* [To do]:
Go through the material below and copy all lines with "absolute".

* [Supplied information]:
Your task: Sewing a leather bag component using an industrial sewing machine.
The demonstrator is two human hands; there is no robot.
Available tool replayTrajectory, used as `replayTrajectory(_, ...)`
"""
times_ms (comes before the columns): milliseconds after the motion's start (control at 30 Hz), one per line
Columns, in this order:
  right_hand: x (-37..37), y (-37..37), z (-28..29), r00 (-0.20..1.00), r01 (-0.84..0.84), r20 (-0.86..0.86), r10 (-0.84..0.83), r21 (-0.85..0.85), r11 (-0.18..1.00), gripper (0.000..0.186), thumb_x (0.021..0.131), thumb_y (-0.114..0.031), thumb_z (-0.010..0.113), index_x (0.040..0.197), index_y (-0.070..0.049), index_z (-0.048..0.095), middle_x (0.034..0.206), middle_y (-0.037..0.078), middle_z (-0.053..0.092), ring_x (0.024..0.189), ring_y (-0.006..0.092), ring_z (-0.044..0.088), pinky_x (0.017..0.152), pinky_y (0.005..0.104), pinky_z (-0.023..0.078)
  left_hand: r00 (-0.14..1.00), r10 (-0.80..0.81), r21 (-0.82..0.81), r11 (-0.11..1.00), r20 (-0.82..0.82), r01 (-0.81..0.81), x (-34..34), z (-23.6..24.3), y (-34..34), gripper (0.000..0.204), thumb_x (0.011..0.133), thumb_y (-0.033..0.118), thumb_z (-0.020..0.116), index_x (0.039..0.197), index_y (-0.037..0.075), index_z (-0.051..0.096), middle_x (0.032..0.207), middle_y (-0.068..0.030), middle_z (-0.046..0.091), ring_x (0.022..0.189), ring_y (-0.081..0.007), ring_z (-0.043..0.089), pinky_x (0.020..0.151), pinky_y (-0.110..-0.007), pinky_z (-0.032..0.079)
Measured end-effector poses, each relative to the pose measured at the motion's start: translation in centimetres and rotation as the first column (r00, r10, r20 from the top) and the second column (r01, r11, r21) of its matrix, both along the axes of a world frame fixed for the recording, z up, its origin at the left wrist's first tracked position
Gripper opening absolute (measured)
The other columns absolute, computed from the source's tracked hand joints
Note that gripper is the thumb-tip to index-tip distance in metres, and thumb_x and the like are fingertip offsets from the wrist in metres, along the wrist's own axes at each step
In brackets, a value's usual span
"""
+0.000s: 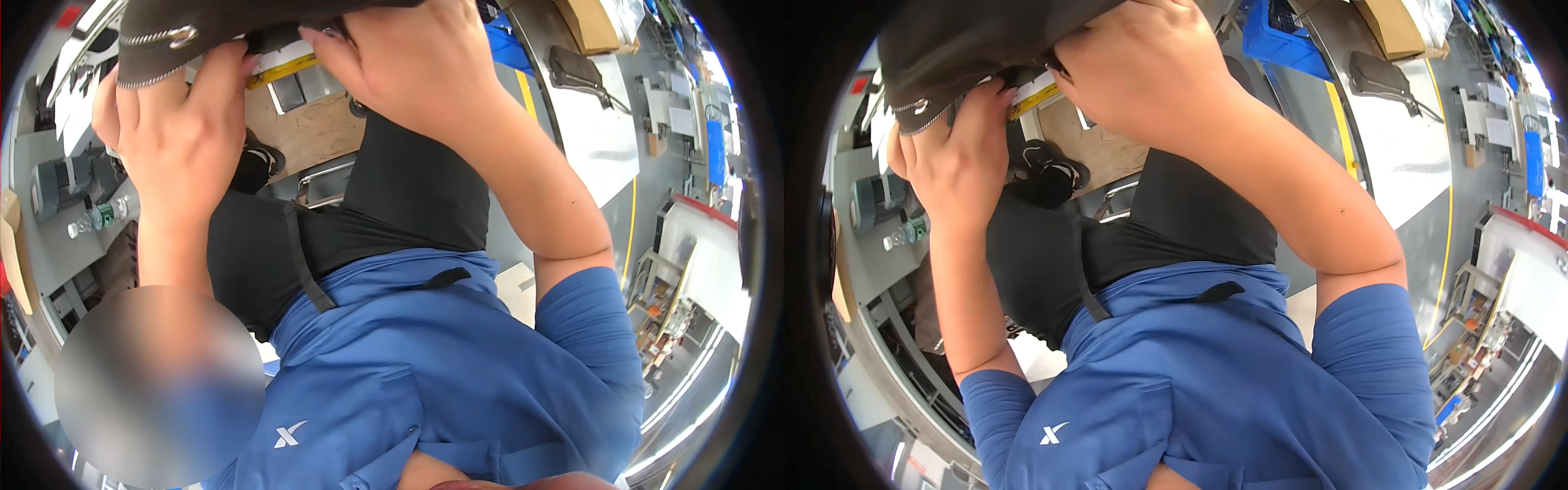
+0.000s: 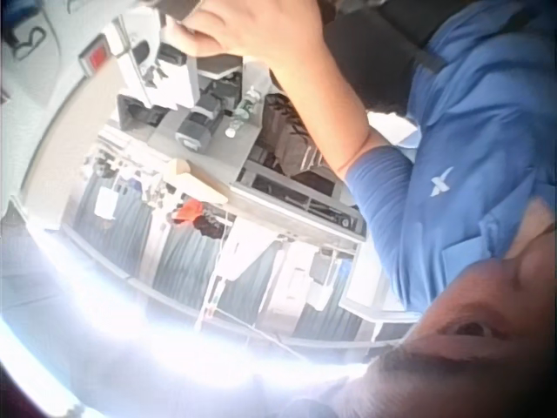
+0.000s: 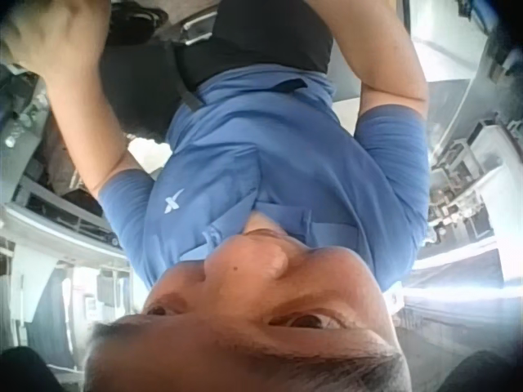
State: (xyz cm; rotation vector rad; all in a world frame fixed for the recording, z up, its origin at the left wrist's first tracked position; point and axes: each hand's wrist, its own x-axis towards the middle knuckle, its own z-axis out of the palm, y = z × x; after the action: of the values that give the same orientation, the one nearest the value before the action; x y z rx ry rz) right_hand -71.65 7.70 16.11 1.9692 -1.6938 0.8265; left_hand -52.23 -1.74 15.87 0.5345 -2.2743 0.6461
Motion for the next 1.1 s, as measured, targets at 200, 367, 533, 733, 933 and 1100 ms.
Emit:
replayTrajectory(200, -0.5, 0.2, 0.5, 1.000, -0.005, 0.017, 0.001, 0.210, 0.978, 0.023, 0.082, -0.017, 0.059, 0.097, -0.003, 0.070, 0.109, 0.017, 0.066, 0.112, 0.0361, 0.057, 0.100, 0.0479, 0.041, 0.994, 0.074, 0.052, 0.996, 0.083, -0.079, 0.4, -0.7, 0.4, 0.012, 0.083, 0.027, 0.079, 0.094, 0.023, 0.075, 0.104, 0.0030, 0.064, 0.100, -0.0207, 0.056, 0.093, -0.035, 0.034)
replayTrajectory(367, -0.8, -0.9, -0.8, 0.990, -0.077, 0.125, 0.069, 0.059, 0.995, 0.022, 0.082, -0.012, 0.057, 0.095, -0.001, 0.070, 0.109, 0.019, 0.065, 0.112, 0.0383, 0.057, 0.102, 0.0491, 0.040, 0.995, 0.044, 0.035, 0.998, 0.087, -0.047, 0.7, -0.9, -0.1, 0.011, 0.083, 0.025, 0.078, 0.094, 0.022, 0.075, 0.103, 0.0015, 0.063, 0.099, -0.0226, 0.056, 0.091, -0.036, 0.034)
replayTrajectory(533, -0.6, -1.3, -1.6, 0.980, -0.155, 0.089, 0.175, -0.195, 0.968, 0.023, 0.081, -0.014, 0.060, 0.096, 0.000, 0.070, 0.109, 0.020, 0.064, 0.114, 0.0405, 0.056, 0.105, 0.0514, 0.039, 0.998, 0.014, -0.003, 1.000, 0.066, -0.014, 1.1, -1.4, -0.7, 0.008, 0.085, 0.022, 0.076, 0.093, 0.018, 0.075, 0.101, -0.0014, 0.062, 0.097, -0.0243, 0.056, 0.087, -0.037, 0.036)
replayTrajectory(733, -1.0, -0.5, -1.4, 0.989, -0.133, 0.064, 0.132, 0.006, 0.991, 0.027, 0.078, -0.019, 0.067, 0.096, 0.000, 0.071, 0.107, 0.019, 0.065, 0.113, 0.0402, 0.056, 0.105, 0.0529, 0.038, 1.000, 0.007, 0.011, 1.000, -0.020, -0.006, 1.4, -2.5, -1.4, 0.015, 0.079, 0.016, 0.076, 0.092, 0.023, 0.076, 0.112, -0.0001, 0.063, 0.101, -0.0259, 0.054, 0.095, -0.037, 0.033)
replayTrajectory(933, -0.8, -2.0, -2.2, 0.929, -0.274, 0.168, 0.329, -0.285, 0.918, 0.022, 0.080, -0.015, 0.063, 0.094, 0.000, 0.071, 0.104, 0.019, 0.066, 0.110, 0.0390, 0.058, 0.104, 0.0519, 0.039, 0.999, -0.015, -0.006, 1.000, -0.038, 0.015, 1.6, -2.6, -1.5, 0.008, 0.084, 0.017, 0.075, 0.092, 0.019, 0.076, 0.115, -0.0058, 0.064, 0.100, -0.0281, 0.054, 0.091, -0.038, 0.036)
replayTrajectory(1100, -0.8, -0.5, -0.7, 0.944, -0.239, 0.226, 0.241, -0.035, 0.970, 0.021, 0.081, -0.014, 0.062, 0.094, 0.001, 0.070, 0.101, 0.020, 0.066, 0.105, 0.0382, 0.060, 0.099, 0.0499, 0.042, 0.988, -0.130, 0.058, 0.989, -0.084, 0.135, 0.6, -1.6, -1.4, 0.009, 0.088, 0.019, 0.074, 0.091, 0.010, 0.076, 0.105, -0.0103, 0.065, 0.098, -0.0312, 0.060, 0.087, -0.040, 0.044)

* [Answer]:
Gripper opening absolute (measured)
The other columns absolute, computed from the source's tracked hand joints

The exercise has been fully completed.